I met you in 2013, January. Our Pearl had recently passed and weren't looking for another dog, but Matt sent us your picture and we fell in love. David drove out to Ohio to get you, Stephanie and Justin had fostered you, they told us you'd been neglected and had never lived inside - you still had a lot of social issues and they were not sure how you'd react to our cats. You loved David immediately, on the long drive to home you rested your head on his shoulder - that adoration lasted for 7 years. My first memory is Reuben happily dancing around so excited for his new friend while you stood head down and shaking, you had no idea what to do. It took awhile to adjust and things that needed to be learned - no revenge pooping if we didn't get up fast enough to your liking, no eating the cat or eating straight out of the dog foodbag - which by the way you did up to the end, I would see you munching away unapologetically if I didn't close the bag. For a while you refused to listen to me - one day you took off across the street with me yelling to come back - circling around Ed's house with Rueben thinking this was the best game ever. I had to make some poor man sit in his truck while I chased you around the street with Reuben trailing behind me like a jet stream- he did not seem to mind though and I'm sure we were an amusing story over dinner that night.

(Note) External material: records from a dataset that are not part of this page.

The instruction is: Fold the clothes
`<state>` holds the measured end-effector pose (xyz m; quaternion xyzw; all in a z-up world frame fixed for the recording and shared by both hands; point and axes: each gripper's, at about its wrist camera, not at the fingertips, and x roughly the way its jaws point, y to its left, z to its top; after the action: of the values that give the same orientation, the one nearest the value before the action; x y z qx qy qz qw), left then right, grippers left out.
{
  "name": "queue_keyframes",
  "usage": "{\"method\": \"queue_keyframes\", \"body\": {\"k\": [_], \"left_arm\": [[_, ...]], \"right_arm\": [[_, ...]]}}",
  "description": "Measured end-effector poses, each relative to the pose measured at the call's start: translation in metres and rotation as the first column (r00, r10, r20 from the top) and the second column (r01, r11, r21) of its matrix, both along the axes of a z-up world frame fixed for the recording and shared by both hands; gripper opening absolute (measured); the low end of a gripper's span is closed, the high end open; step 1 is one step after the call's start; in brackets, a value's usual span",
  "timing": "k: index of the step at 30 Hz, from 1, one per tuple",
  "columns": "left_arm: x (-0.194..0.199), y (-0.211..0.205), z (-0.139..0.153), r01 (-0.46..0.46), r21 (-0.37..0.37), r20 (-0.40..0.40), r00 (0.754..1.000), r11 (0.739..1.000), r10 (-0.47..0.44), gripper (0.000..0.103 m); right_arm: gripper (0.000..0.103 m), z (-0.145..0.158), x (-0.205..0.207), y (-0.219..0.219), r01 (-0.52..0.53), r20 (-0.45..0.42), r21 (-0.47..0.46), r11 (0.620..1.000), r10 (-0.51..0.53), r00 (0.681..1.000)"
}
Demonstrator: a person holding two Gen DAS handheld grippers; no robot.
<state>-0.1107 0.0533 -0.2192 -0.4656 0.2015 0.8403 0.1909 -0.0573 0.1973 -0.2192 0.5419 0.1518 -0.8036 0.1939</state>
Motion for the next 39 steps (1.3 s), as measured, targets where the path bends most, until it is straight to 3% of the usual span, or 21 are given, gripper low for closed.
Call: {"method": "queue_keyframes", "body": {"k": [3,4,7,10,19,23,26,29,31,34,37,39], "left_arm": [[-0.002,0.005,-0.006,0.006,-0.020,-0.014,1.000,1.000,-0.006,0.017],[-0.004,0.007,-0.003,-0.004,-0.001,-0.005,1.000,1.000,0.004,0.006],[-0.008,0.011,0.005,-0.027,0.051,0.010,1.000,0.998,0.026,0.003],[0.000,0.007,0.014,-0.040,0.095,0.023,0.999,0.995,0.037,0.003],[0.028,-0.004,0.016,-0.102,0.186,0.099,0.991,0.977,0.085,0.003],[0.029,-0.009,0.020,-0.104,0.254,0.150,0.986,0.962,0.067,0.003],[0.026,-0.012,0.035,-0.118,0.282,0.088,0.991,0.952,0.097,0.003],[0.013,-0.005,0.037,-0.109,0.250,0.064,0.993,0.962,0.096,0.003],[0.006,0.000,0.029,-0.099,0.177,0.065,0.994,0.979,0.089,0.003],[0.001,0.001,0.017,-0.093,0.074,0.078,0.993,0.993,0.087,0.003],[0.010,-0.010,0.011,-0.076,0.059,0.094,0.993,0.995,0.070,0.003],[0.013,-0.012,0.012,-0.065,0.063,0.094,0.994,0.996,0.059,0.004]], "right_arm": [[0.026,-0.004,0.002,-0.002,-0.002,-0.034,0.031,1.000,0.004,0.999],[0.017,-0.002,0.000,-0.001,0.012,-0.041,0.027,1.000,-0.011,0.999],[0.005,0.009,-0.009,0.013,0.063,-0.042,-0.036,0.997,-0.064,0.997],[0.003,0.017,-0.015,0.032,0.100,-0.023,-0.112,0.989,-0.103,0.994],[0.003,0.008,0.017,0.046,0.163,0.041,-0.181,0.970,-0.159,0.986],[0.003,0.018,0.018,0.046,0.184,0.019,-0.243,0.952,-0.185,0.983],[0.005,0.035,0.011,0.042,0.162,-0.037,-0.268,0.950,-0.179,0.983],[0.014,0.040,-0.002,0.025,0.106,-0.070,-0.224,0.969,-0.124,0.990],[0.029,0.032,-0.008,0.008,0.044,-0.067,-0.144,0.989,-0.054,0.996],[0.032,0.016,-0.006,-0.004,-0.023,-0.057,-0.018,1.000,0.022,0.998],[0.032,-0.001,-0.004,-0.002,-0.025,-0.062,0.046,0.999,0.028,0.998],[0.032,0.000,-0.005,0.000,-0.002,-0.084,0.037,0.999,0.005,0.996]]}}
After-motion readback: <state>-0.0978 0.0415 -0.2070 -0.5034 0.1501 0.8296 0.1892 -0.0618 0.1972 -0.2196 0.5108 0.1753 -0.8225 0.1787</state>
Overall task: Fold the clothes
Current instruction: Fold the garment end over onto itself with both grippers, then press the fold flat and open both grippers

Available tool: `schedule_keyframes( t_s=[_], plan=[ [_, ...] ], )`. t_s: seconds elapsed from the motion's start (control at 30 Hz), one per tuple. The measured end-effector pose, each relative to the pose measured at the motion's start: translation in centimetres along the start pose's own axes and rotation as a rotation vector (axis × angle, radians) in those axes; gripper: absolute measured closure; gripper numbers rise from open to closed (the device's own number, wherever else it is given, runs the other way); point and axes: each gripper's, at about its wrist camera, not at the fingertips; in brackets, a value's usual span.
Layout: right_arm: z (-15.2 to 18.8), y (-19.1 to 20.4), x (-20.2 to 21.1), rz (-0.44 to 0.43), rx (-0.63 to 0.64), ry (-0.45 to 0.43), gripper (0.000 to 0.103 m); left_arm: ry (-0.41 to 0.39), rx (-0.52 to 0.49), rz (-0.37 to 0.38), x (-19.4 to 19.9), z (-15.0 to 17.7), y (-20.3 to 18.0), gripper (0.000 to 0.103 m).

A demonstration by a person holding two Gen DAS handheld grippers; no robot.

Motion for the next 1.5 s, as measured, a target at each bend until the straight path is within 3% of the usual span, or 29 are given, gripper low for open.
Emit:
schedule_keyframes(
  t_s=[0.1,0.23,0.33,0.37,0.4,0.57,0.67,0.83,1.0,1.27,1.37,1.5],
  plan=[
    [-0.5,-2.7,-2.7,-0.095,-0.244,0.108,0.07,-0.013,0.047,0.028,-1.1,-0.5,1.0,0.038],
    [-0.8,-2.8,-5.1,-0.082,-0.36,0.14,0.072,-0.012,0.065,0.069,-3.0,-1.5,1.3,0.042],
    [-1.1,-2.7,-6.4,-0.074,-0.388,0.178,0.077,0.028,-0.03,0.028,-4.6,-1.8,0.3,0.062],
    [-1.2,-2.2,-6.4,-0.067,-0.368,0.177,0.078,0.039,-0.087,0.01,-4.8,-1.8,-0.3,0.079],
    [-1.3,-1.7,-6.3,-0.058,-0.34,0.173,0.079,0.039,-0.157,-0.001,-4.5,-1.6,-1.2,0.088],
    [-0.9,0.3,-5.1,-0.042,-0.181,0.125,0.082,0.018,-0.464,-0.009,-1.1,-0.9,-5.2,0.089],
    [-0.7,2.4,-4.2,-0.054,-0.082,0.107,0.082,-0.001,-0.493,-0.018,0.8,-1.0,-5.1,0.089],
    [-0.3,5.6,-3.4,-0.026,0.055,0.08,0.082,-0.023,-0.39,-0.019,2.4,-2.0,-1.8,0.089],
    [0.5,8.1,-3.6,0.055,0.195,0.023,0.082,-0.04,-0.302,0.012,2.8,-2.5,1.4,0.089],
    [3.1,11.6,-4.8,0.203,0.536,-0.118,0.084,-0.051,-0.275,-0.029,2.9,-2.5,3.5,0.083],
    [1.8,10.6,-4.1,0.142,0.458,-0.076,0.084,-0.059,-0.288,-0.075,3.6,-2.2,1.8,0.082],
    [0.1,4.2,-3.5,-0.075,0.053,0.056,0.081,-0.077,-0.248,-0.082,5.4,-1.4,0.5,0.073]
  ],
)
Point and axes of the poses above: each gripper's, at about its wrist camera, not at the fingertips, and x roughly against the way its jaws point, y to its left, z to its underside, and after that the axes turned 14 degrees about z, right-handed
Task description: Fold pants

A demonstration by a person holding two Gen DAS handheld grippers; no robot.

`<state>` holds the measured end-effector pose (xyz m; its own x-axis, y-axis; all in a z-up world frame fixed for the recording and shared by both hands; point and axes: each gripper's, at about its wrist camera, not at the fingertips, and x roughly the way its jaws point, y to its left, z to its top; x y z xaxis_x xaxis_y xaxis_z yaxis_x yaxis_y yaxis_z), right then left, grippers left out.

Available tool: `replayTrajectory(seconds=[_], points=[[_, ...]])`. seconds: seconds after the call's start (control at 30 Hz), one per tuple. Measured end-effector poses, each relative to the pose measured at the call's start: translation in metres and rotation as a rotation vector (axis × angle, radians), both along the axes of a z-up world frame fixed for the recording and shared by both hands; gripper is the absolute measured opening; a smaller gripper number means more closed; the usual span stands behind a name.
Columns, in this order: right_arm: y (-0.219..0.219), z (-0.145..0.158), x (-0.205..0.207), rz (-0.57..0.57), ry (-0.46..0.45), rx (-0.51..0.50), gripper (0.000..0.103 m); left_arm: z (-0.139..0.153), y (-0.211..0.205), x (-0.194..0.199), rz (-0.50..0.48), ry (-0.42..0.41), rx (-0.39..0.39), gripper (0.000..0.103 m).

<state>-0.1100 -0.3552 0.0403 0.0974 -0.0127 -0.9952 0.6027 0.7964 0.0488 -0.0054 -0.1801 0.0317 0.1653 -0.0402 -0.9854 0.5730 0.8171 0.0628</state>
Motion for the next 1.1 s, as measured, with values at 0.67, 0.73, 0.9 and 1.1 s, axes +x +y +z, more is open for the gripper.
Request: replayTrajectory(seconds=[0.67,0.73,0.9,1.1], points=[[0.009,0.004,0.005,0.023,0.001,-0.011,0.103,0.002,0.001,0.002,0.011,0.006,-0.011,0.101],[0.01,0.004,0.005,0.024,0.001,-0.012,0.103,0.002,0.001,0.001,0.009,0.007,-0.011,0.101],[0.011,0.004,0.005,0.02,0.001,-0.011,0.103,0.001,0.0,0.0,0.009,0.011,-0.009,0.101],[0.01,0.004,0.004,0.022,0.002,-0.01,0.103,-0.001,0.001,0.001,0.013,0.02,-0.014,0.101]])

But every day things got better- Reuben was the best friend from day one, you grew to love the cat in a non-culinary way. You became so brave I could walk you off leash in the park - and how much I loved you. We ended up giving you your own pillow in the bed,a constant companion. At night after dinner while I sat on the couch and knitted your favorite thing to do was to lay with your head pressed against my leg or your head in my lap - as long as we were together you were alright. You loved being hugged, kissed and petted endlessly - you were the bellyrub champion and we saw that pink belly quite often! But Molly, you were not perfect - you would bark if breakfast was not served in what you believed was a timely manner(when your eyes opened). You were a Poo-connoisseur of the best kind and managed to roll in cat, deer, cow and even bear poo - we had to ride home with the windows down that day, you were so proud of yourself. You didn't like David talking on the phone if he was supposed to be playing with you, so you'd bark and howl til David would shut himself in another room, brat. You occasionally tore things up, but overall you were the best. Reuben and you were so close from day one, for seven and a half years you have never been apart - I have no idea what he will do without you.
Friday you were fine.
I will not go into the details again but from Saturday morning to Sunday afternoon was nightmarish - I am still trying to figure out how. How could you go from being Molly to being in such distress? The pain medication did not work, you started vomiting bile and I could tell you had a GI bleed somewhere. We tried so hard to hang on but as I was washing you off so gently I could tell you could not go on any further. Your face was so strained, you could no longer stand, my heart just clenched in my chest. The vet was so sweet with you - and us. We had to wear masks but no one even suggested to stay in the car, for that I will be forever grateful. The vet gave you a dose of anesthesia first and within a few minutes your face!, your face relaxed back into my beloved Molly. The pain was gone and you put your head on your paws, just like you always do when you're dreaming. I knew right then this was the right decision no matter how badly I wanted to bundle you up and take you home. Home, with me - the person who loved you beyond measure. David and I spoke to you, David told you would always be his girl, we kissed you goodbye. The vet came back and as we held you she put you to sleep. A day and a half Molly, not even two days and you are gone from us. And here we are, reeling with the swiftness that you left. I hope you are running the gamelands waiting for your beloved Rueben to join you in the chase - I miss you so much Molly.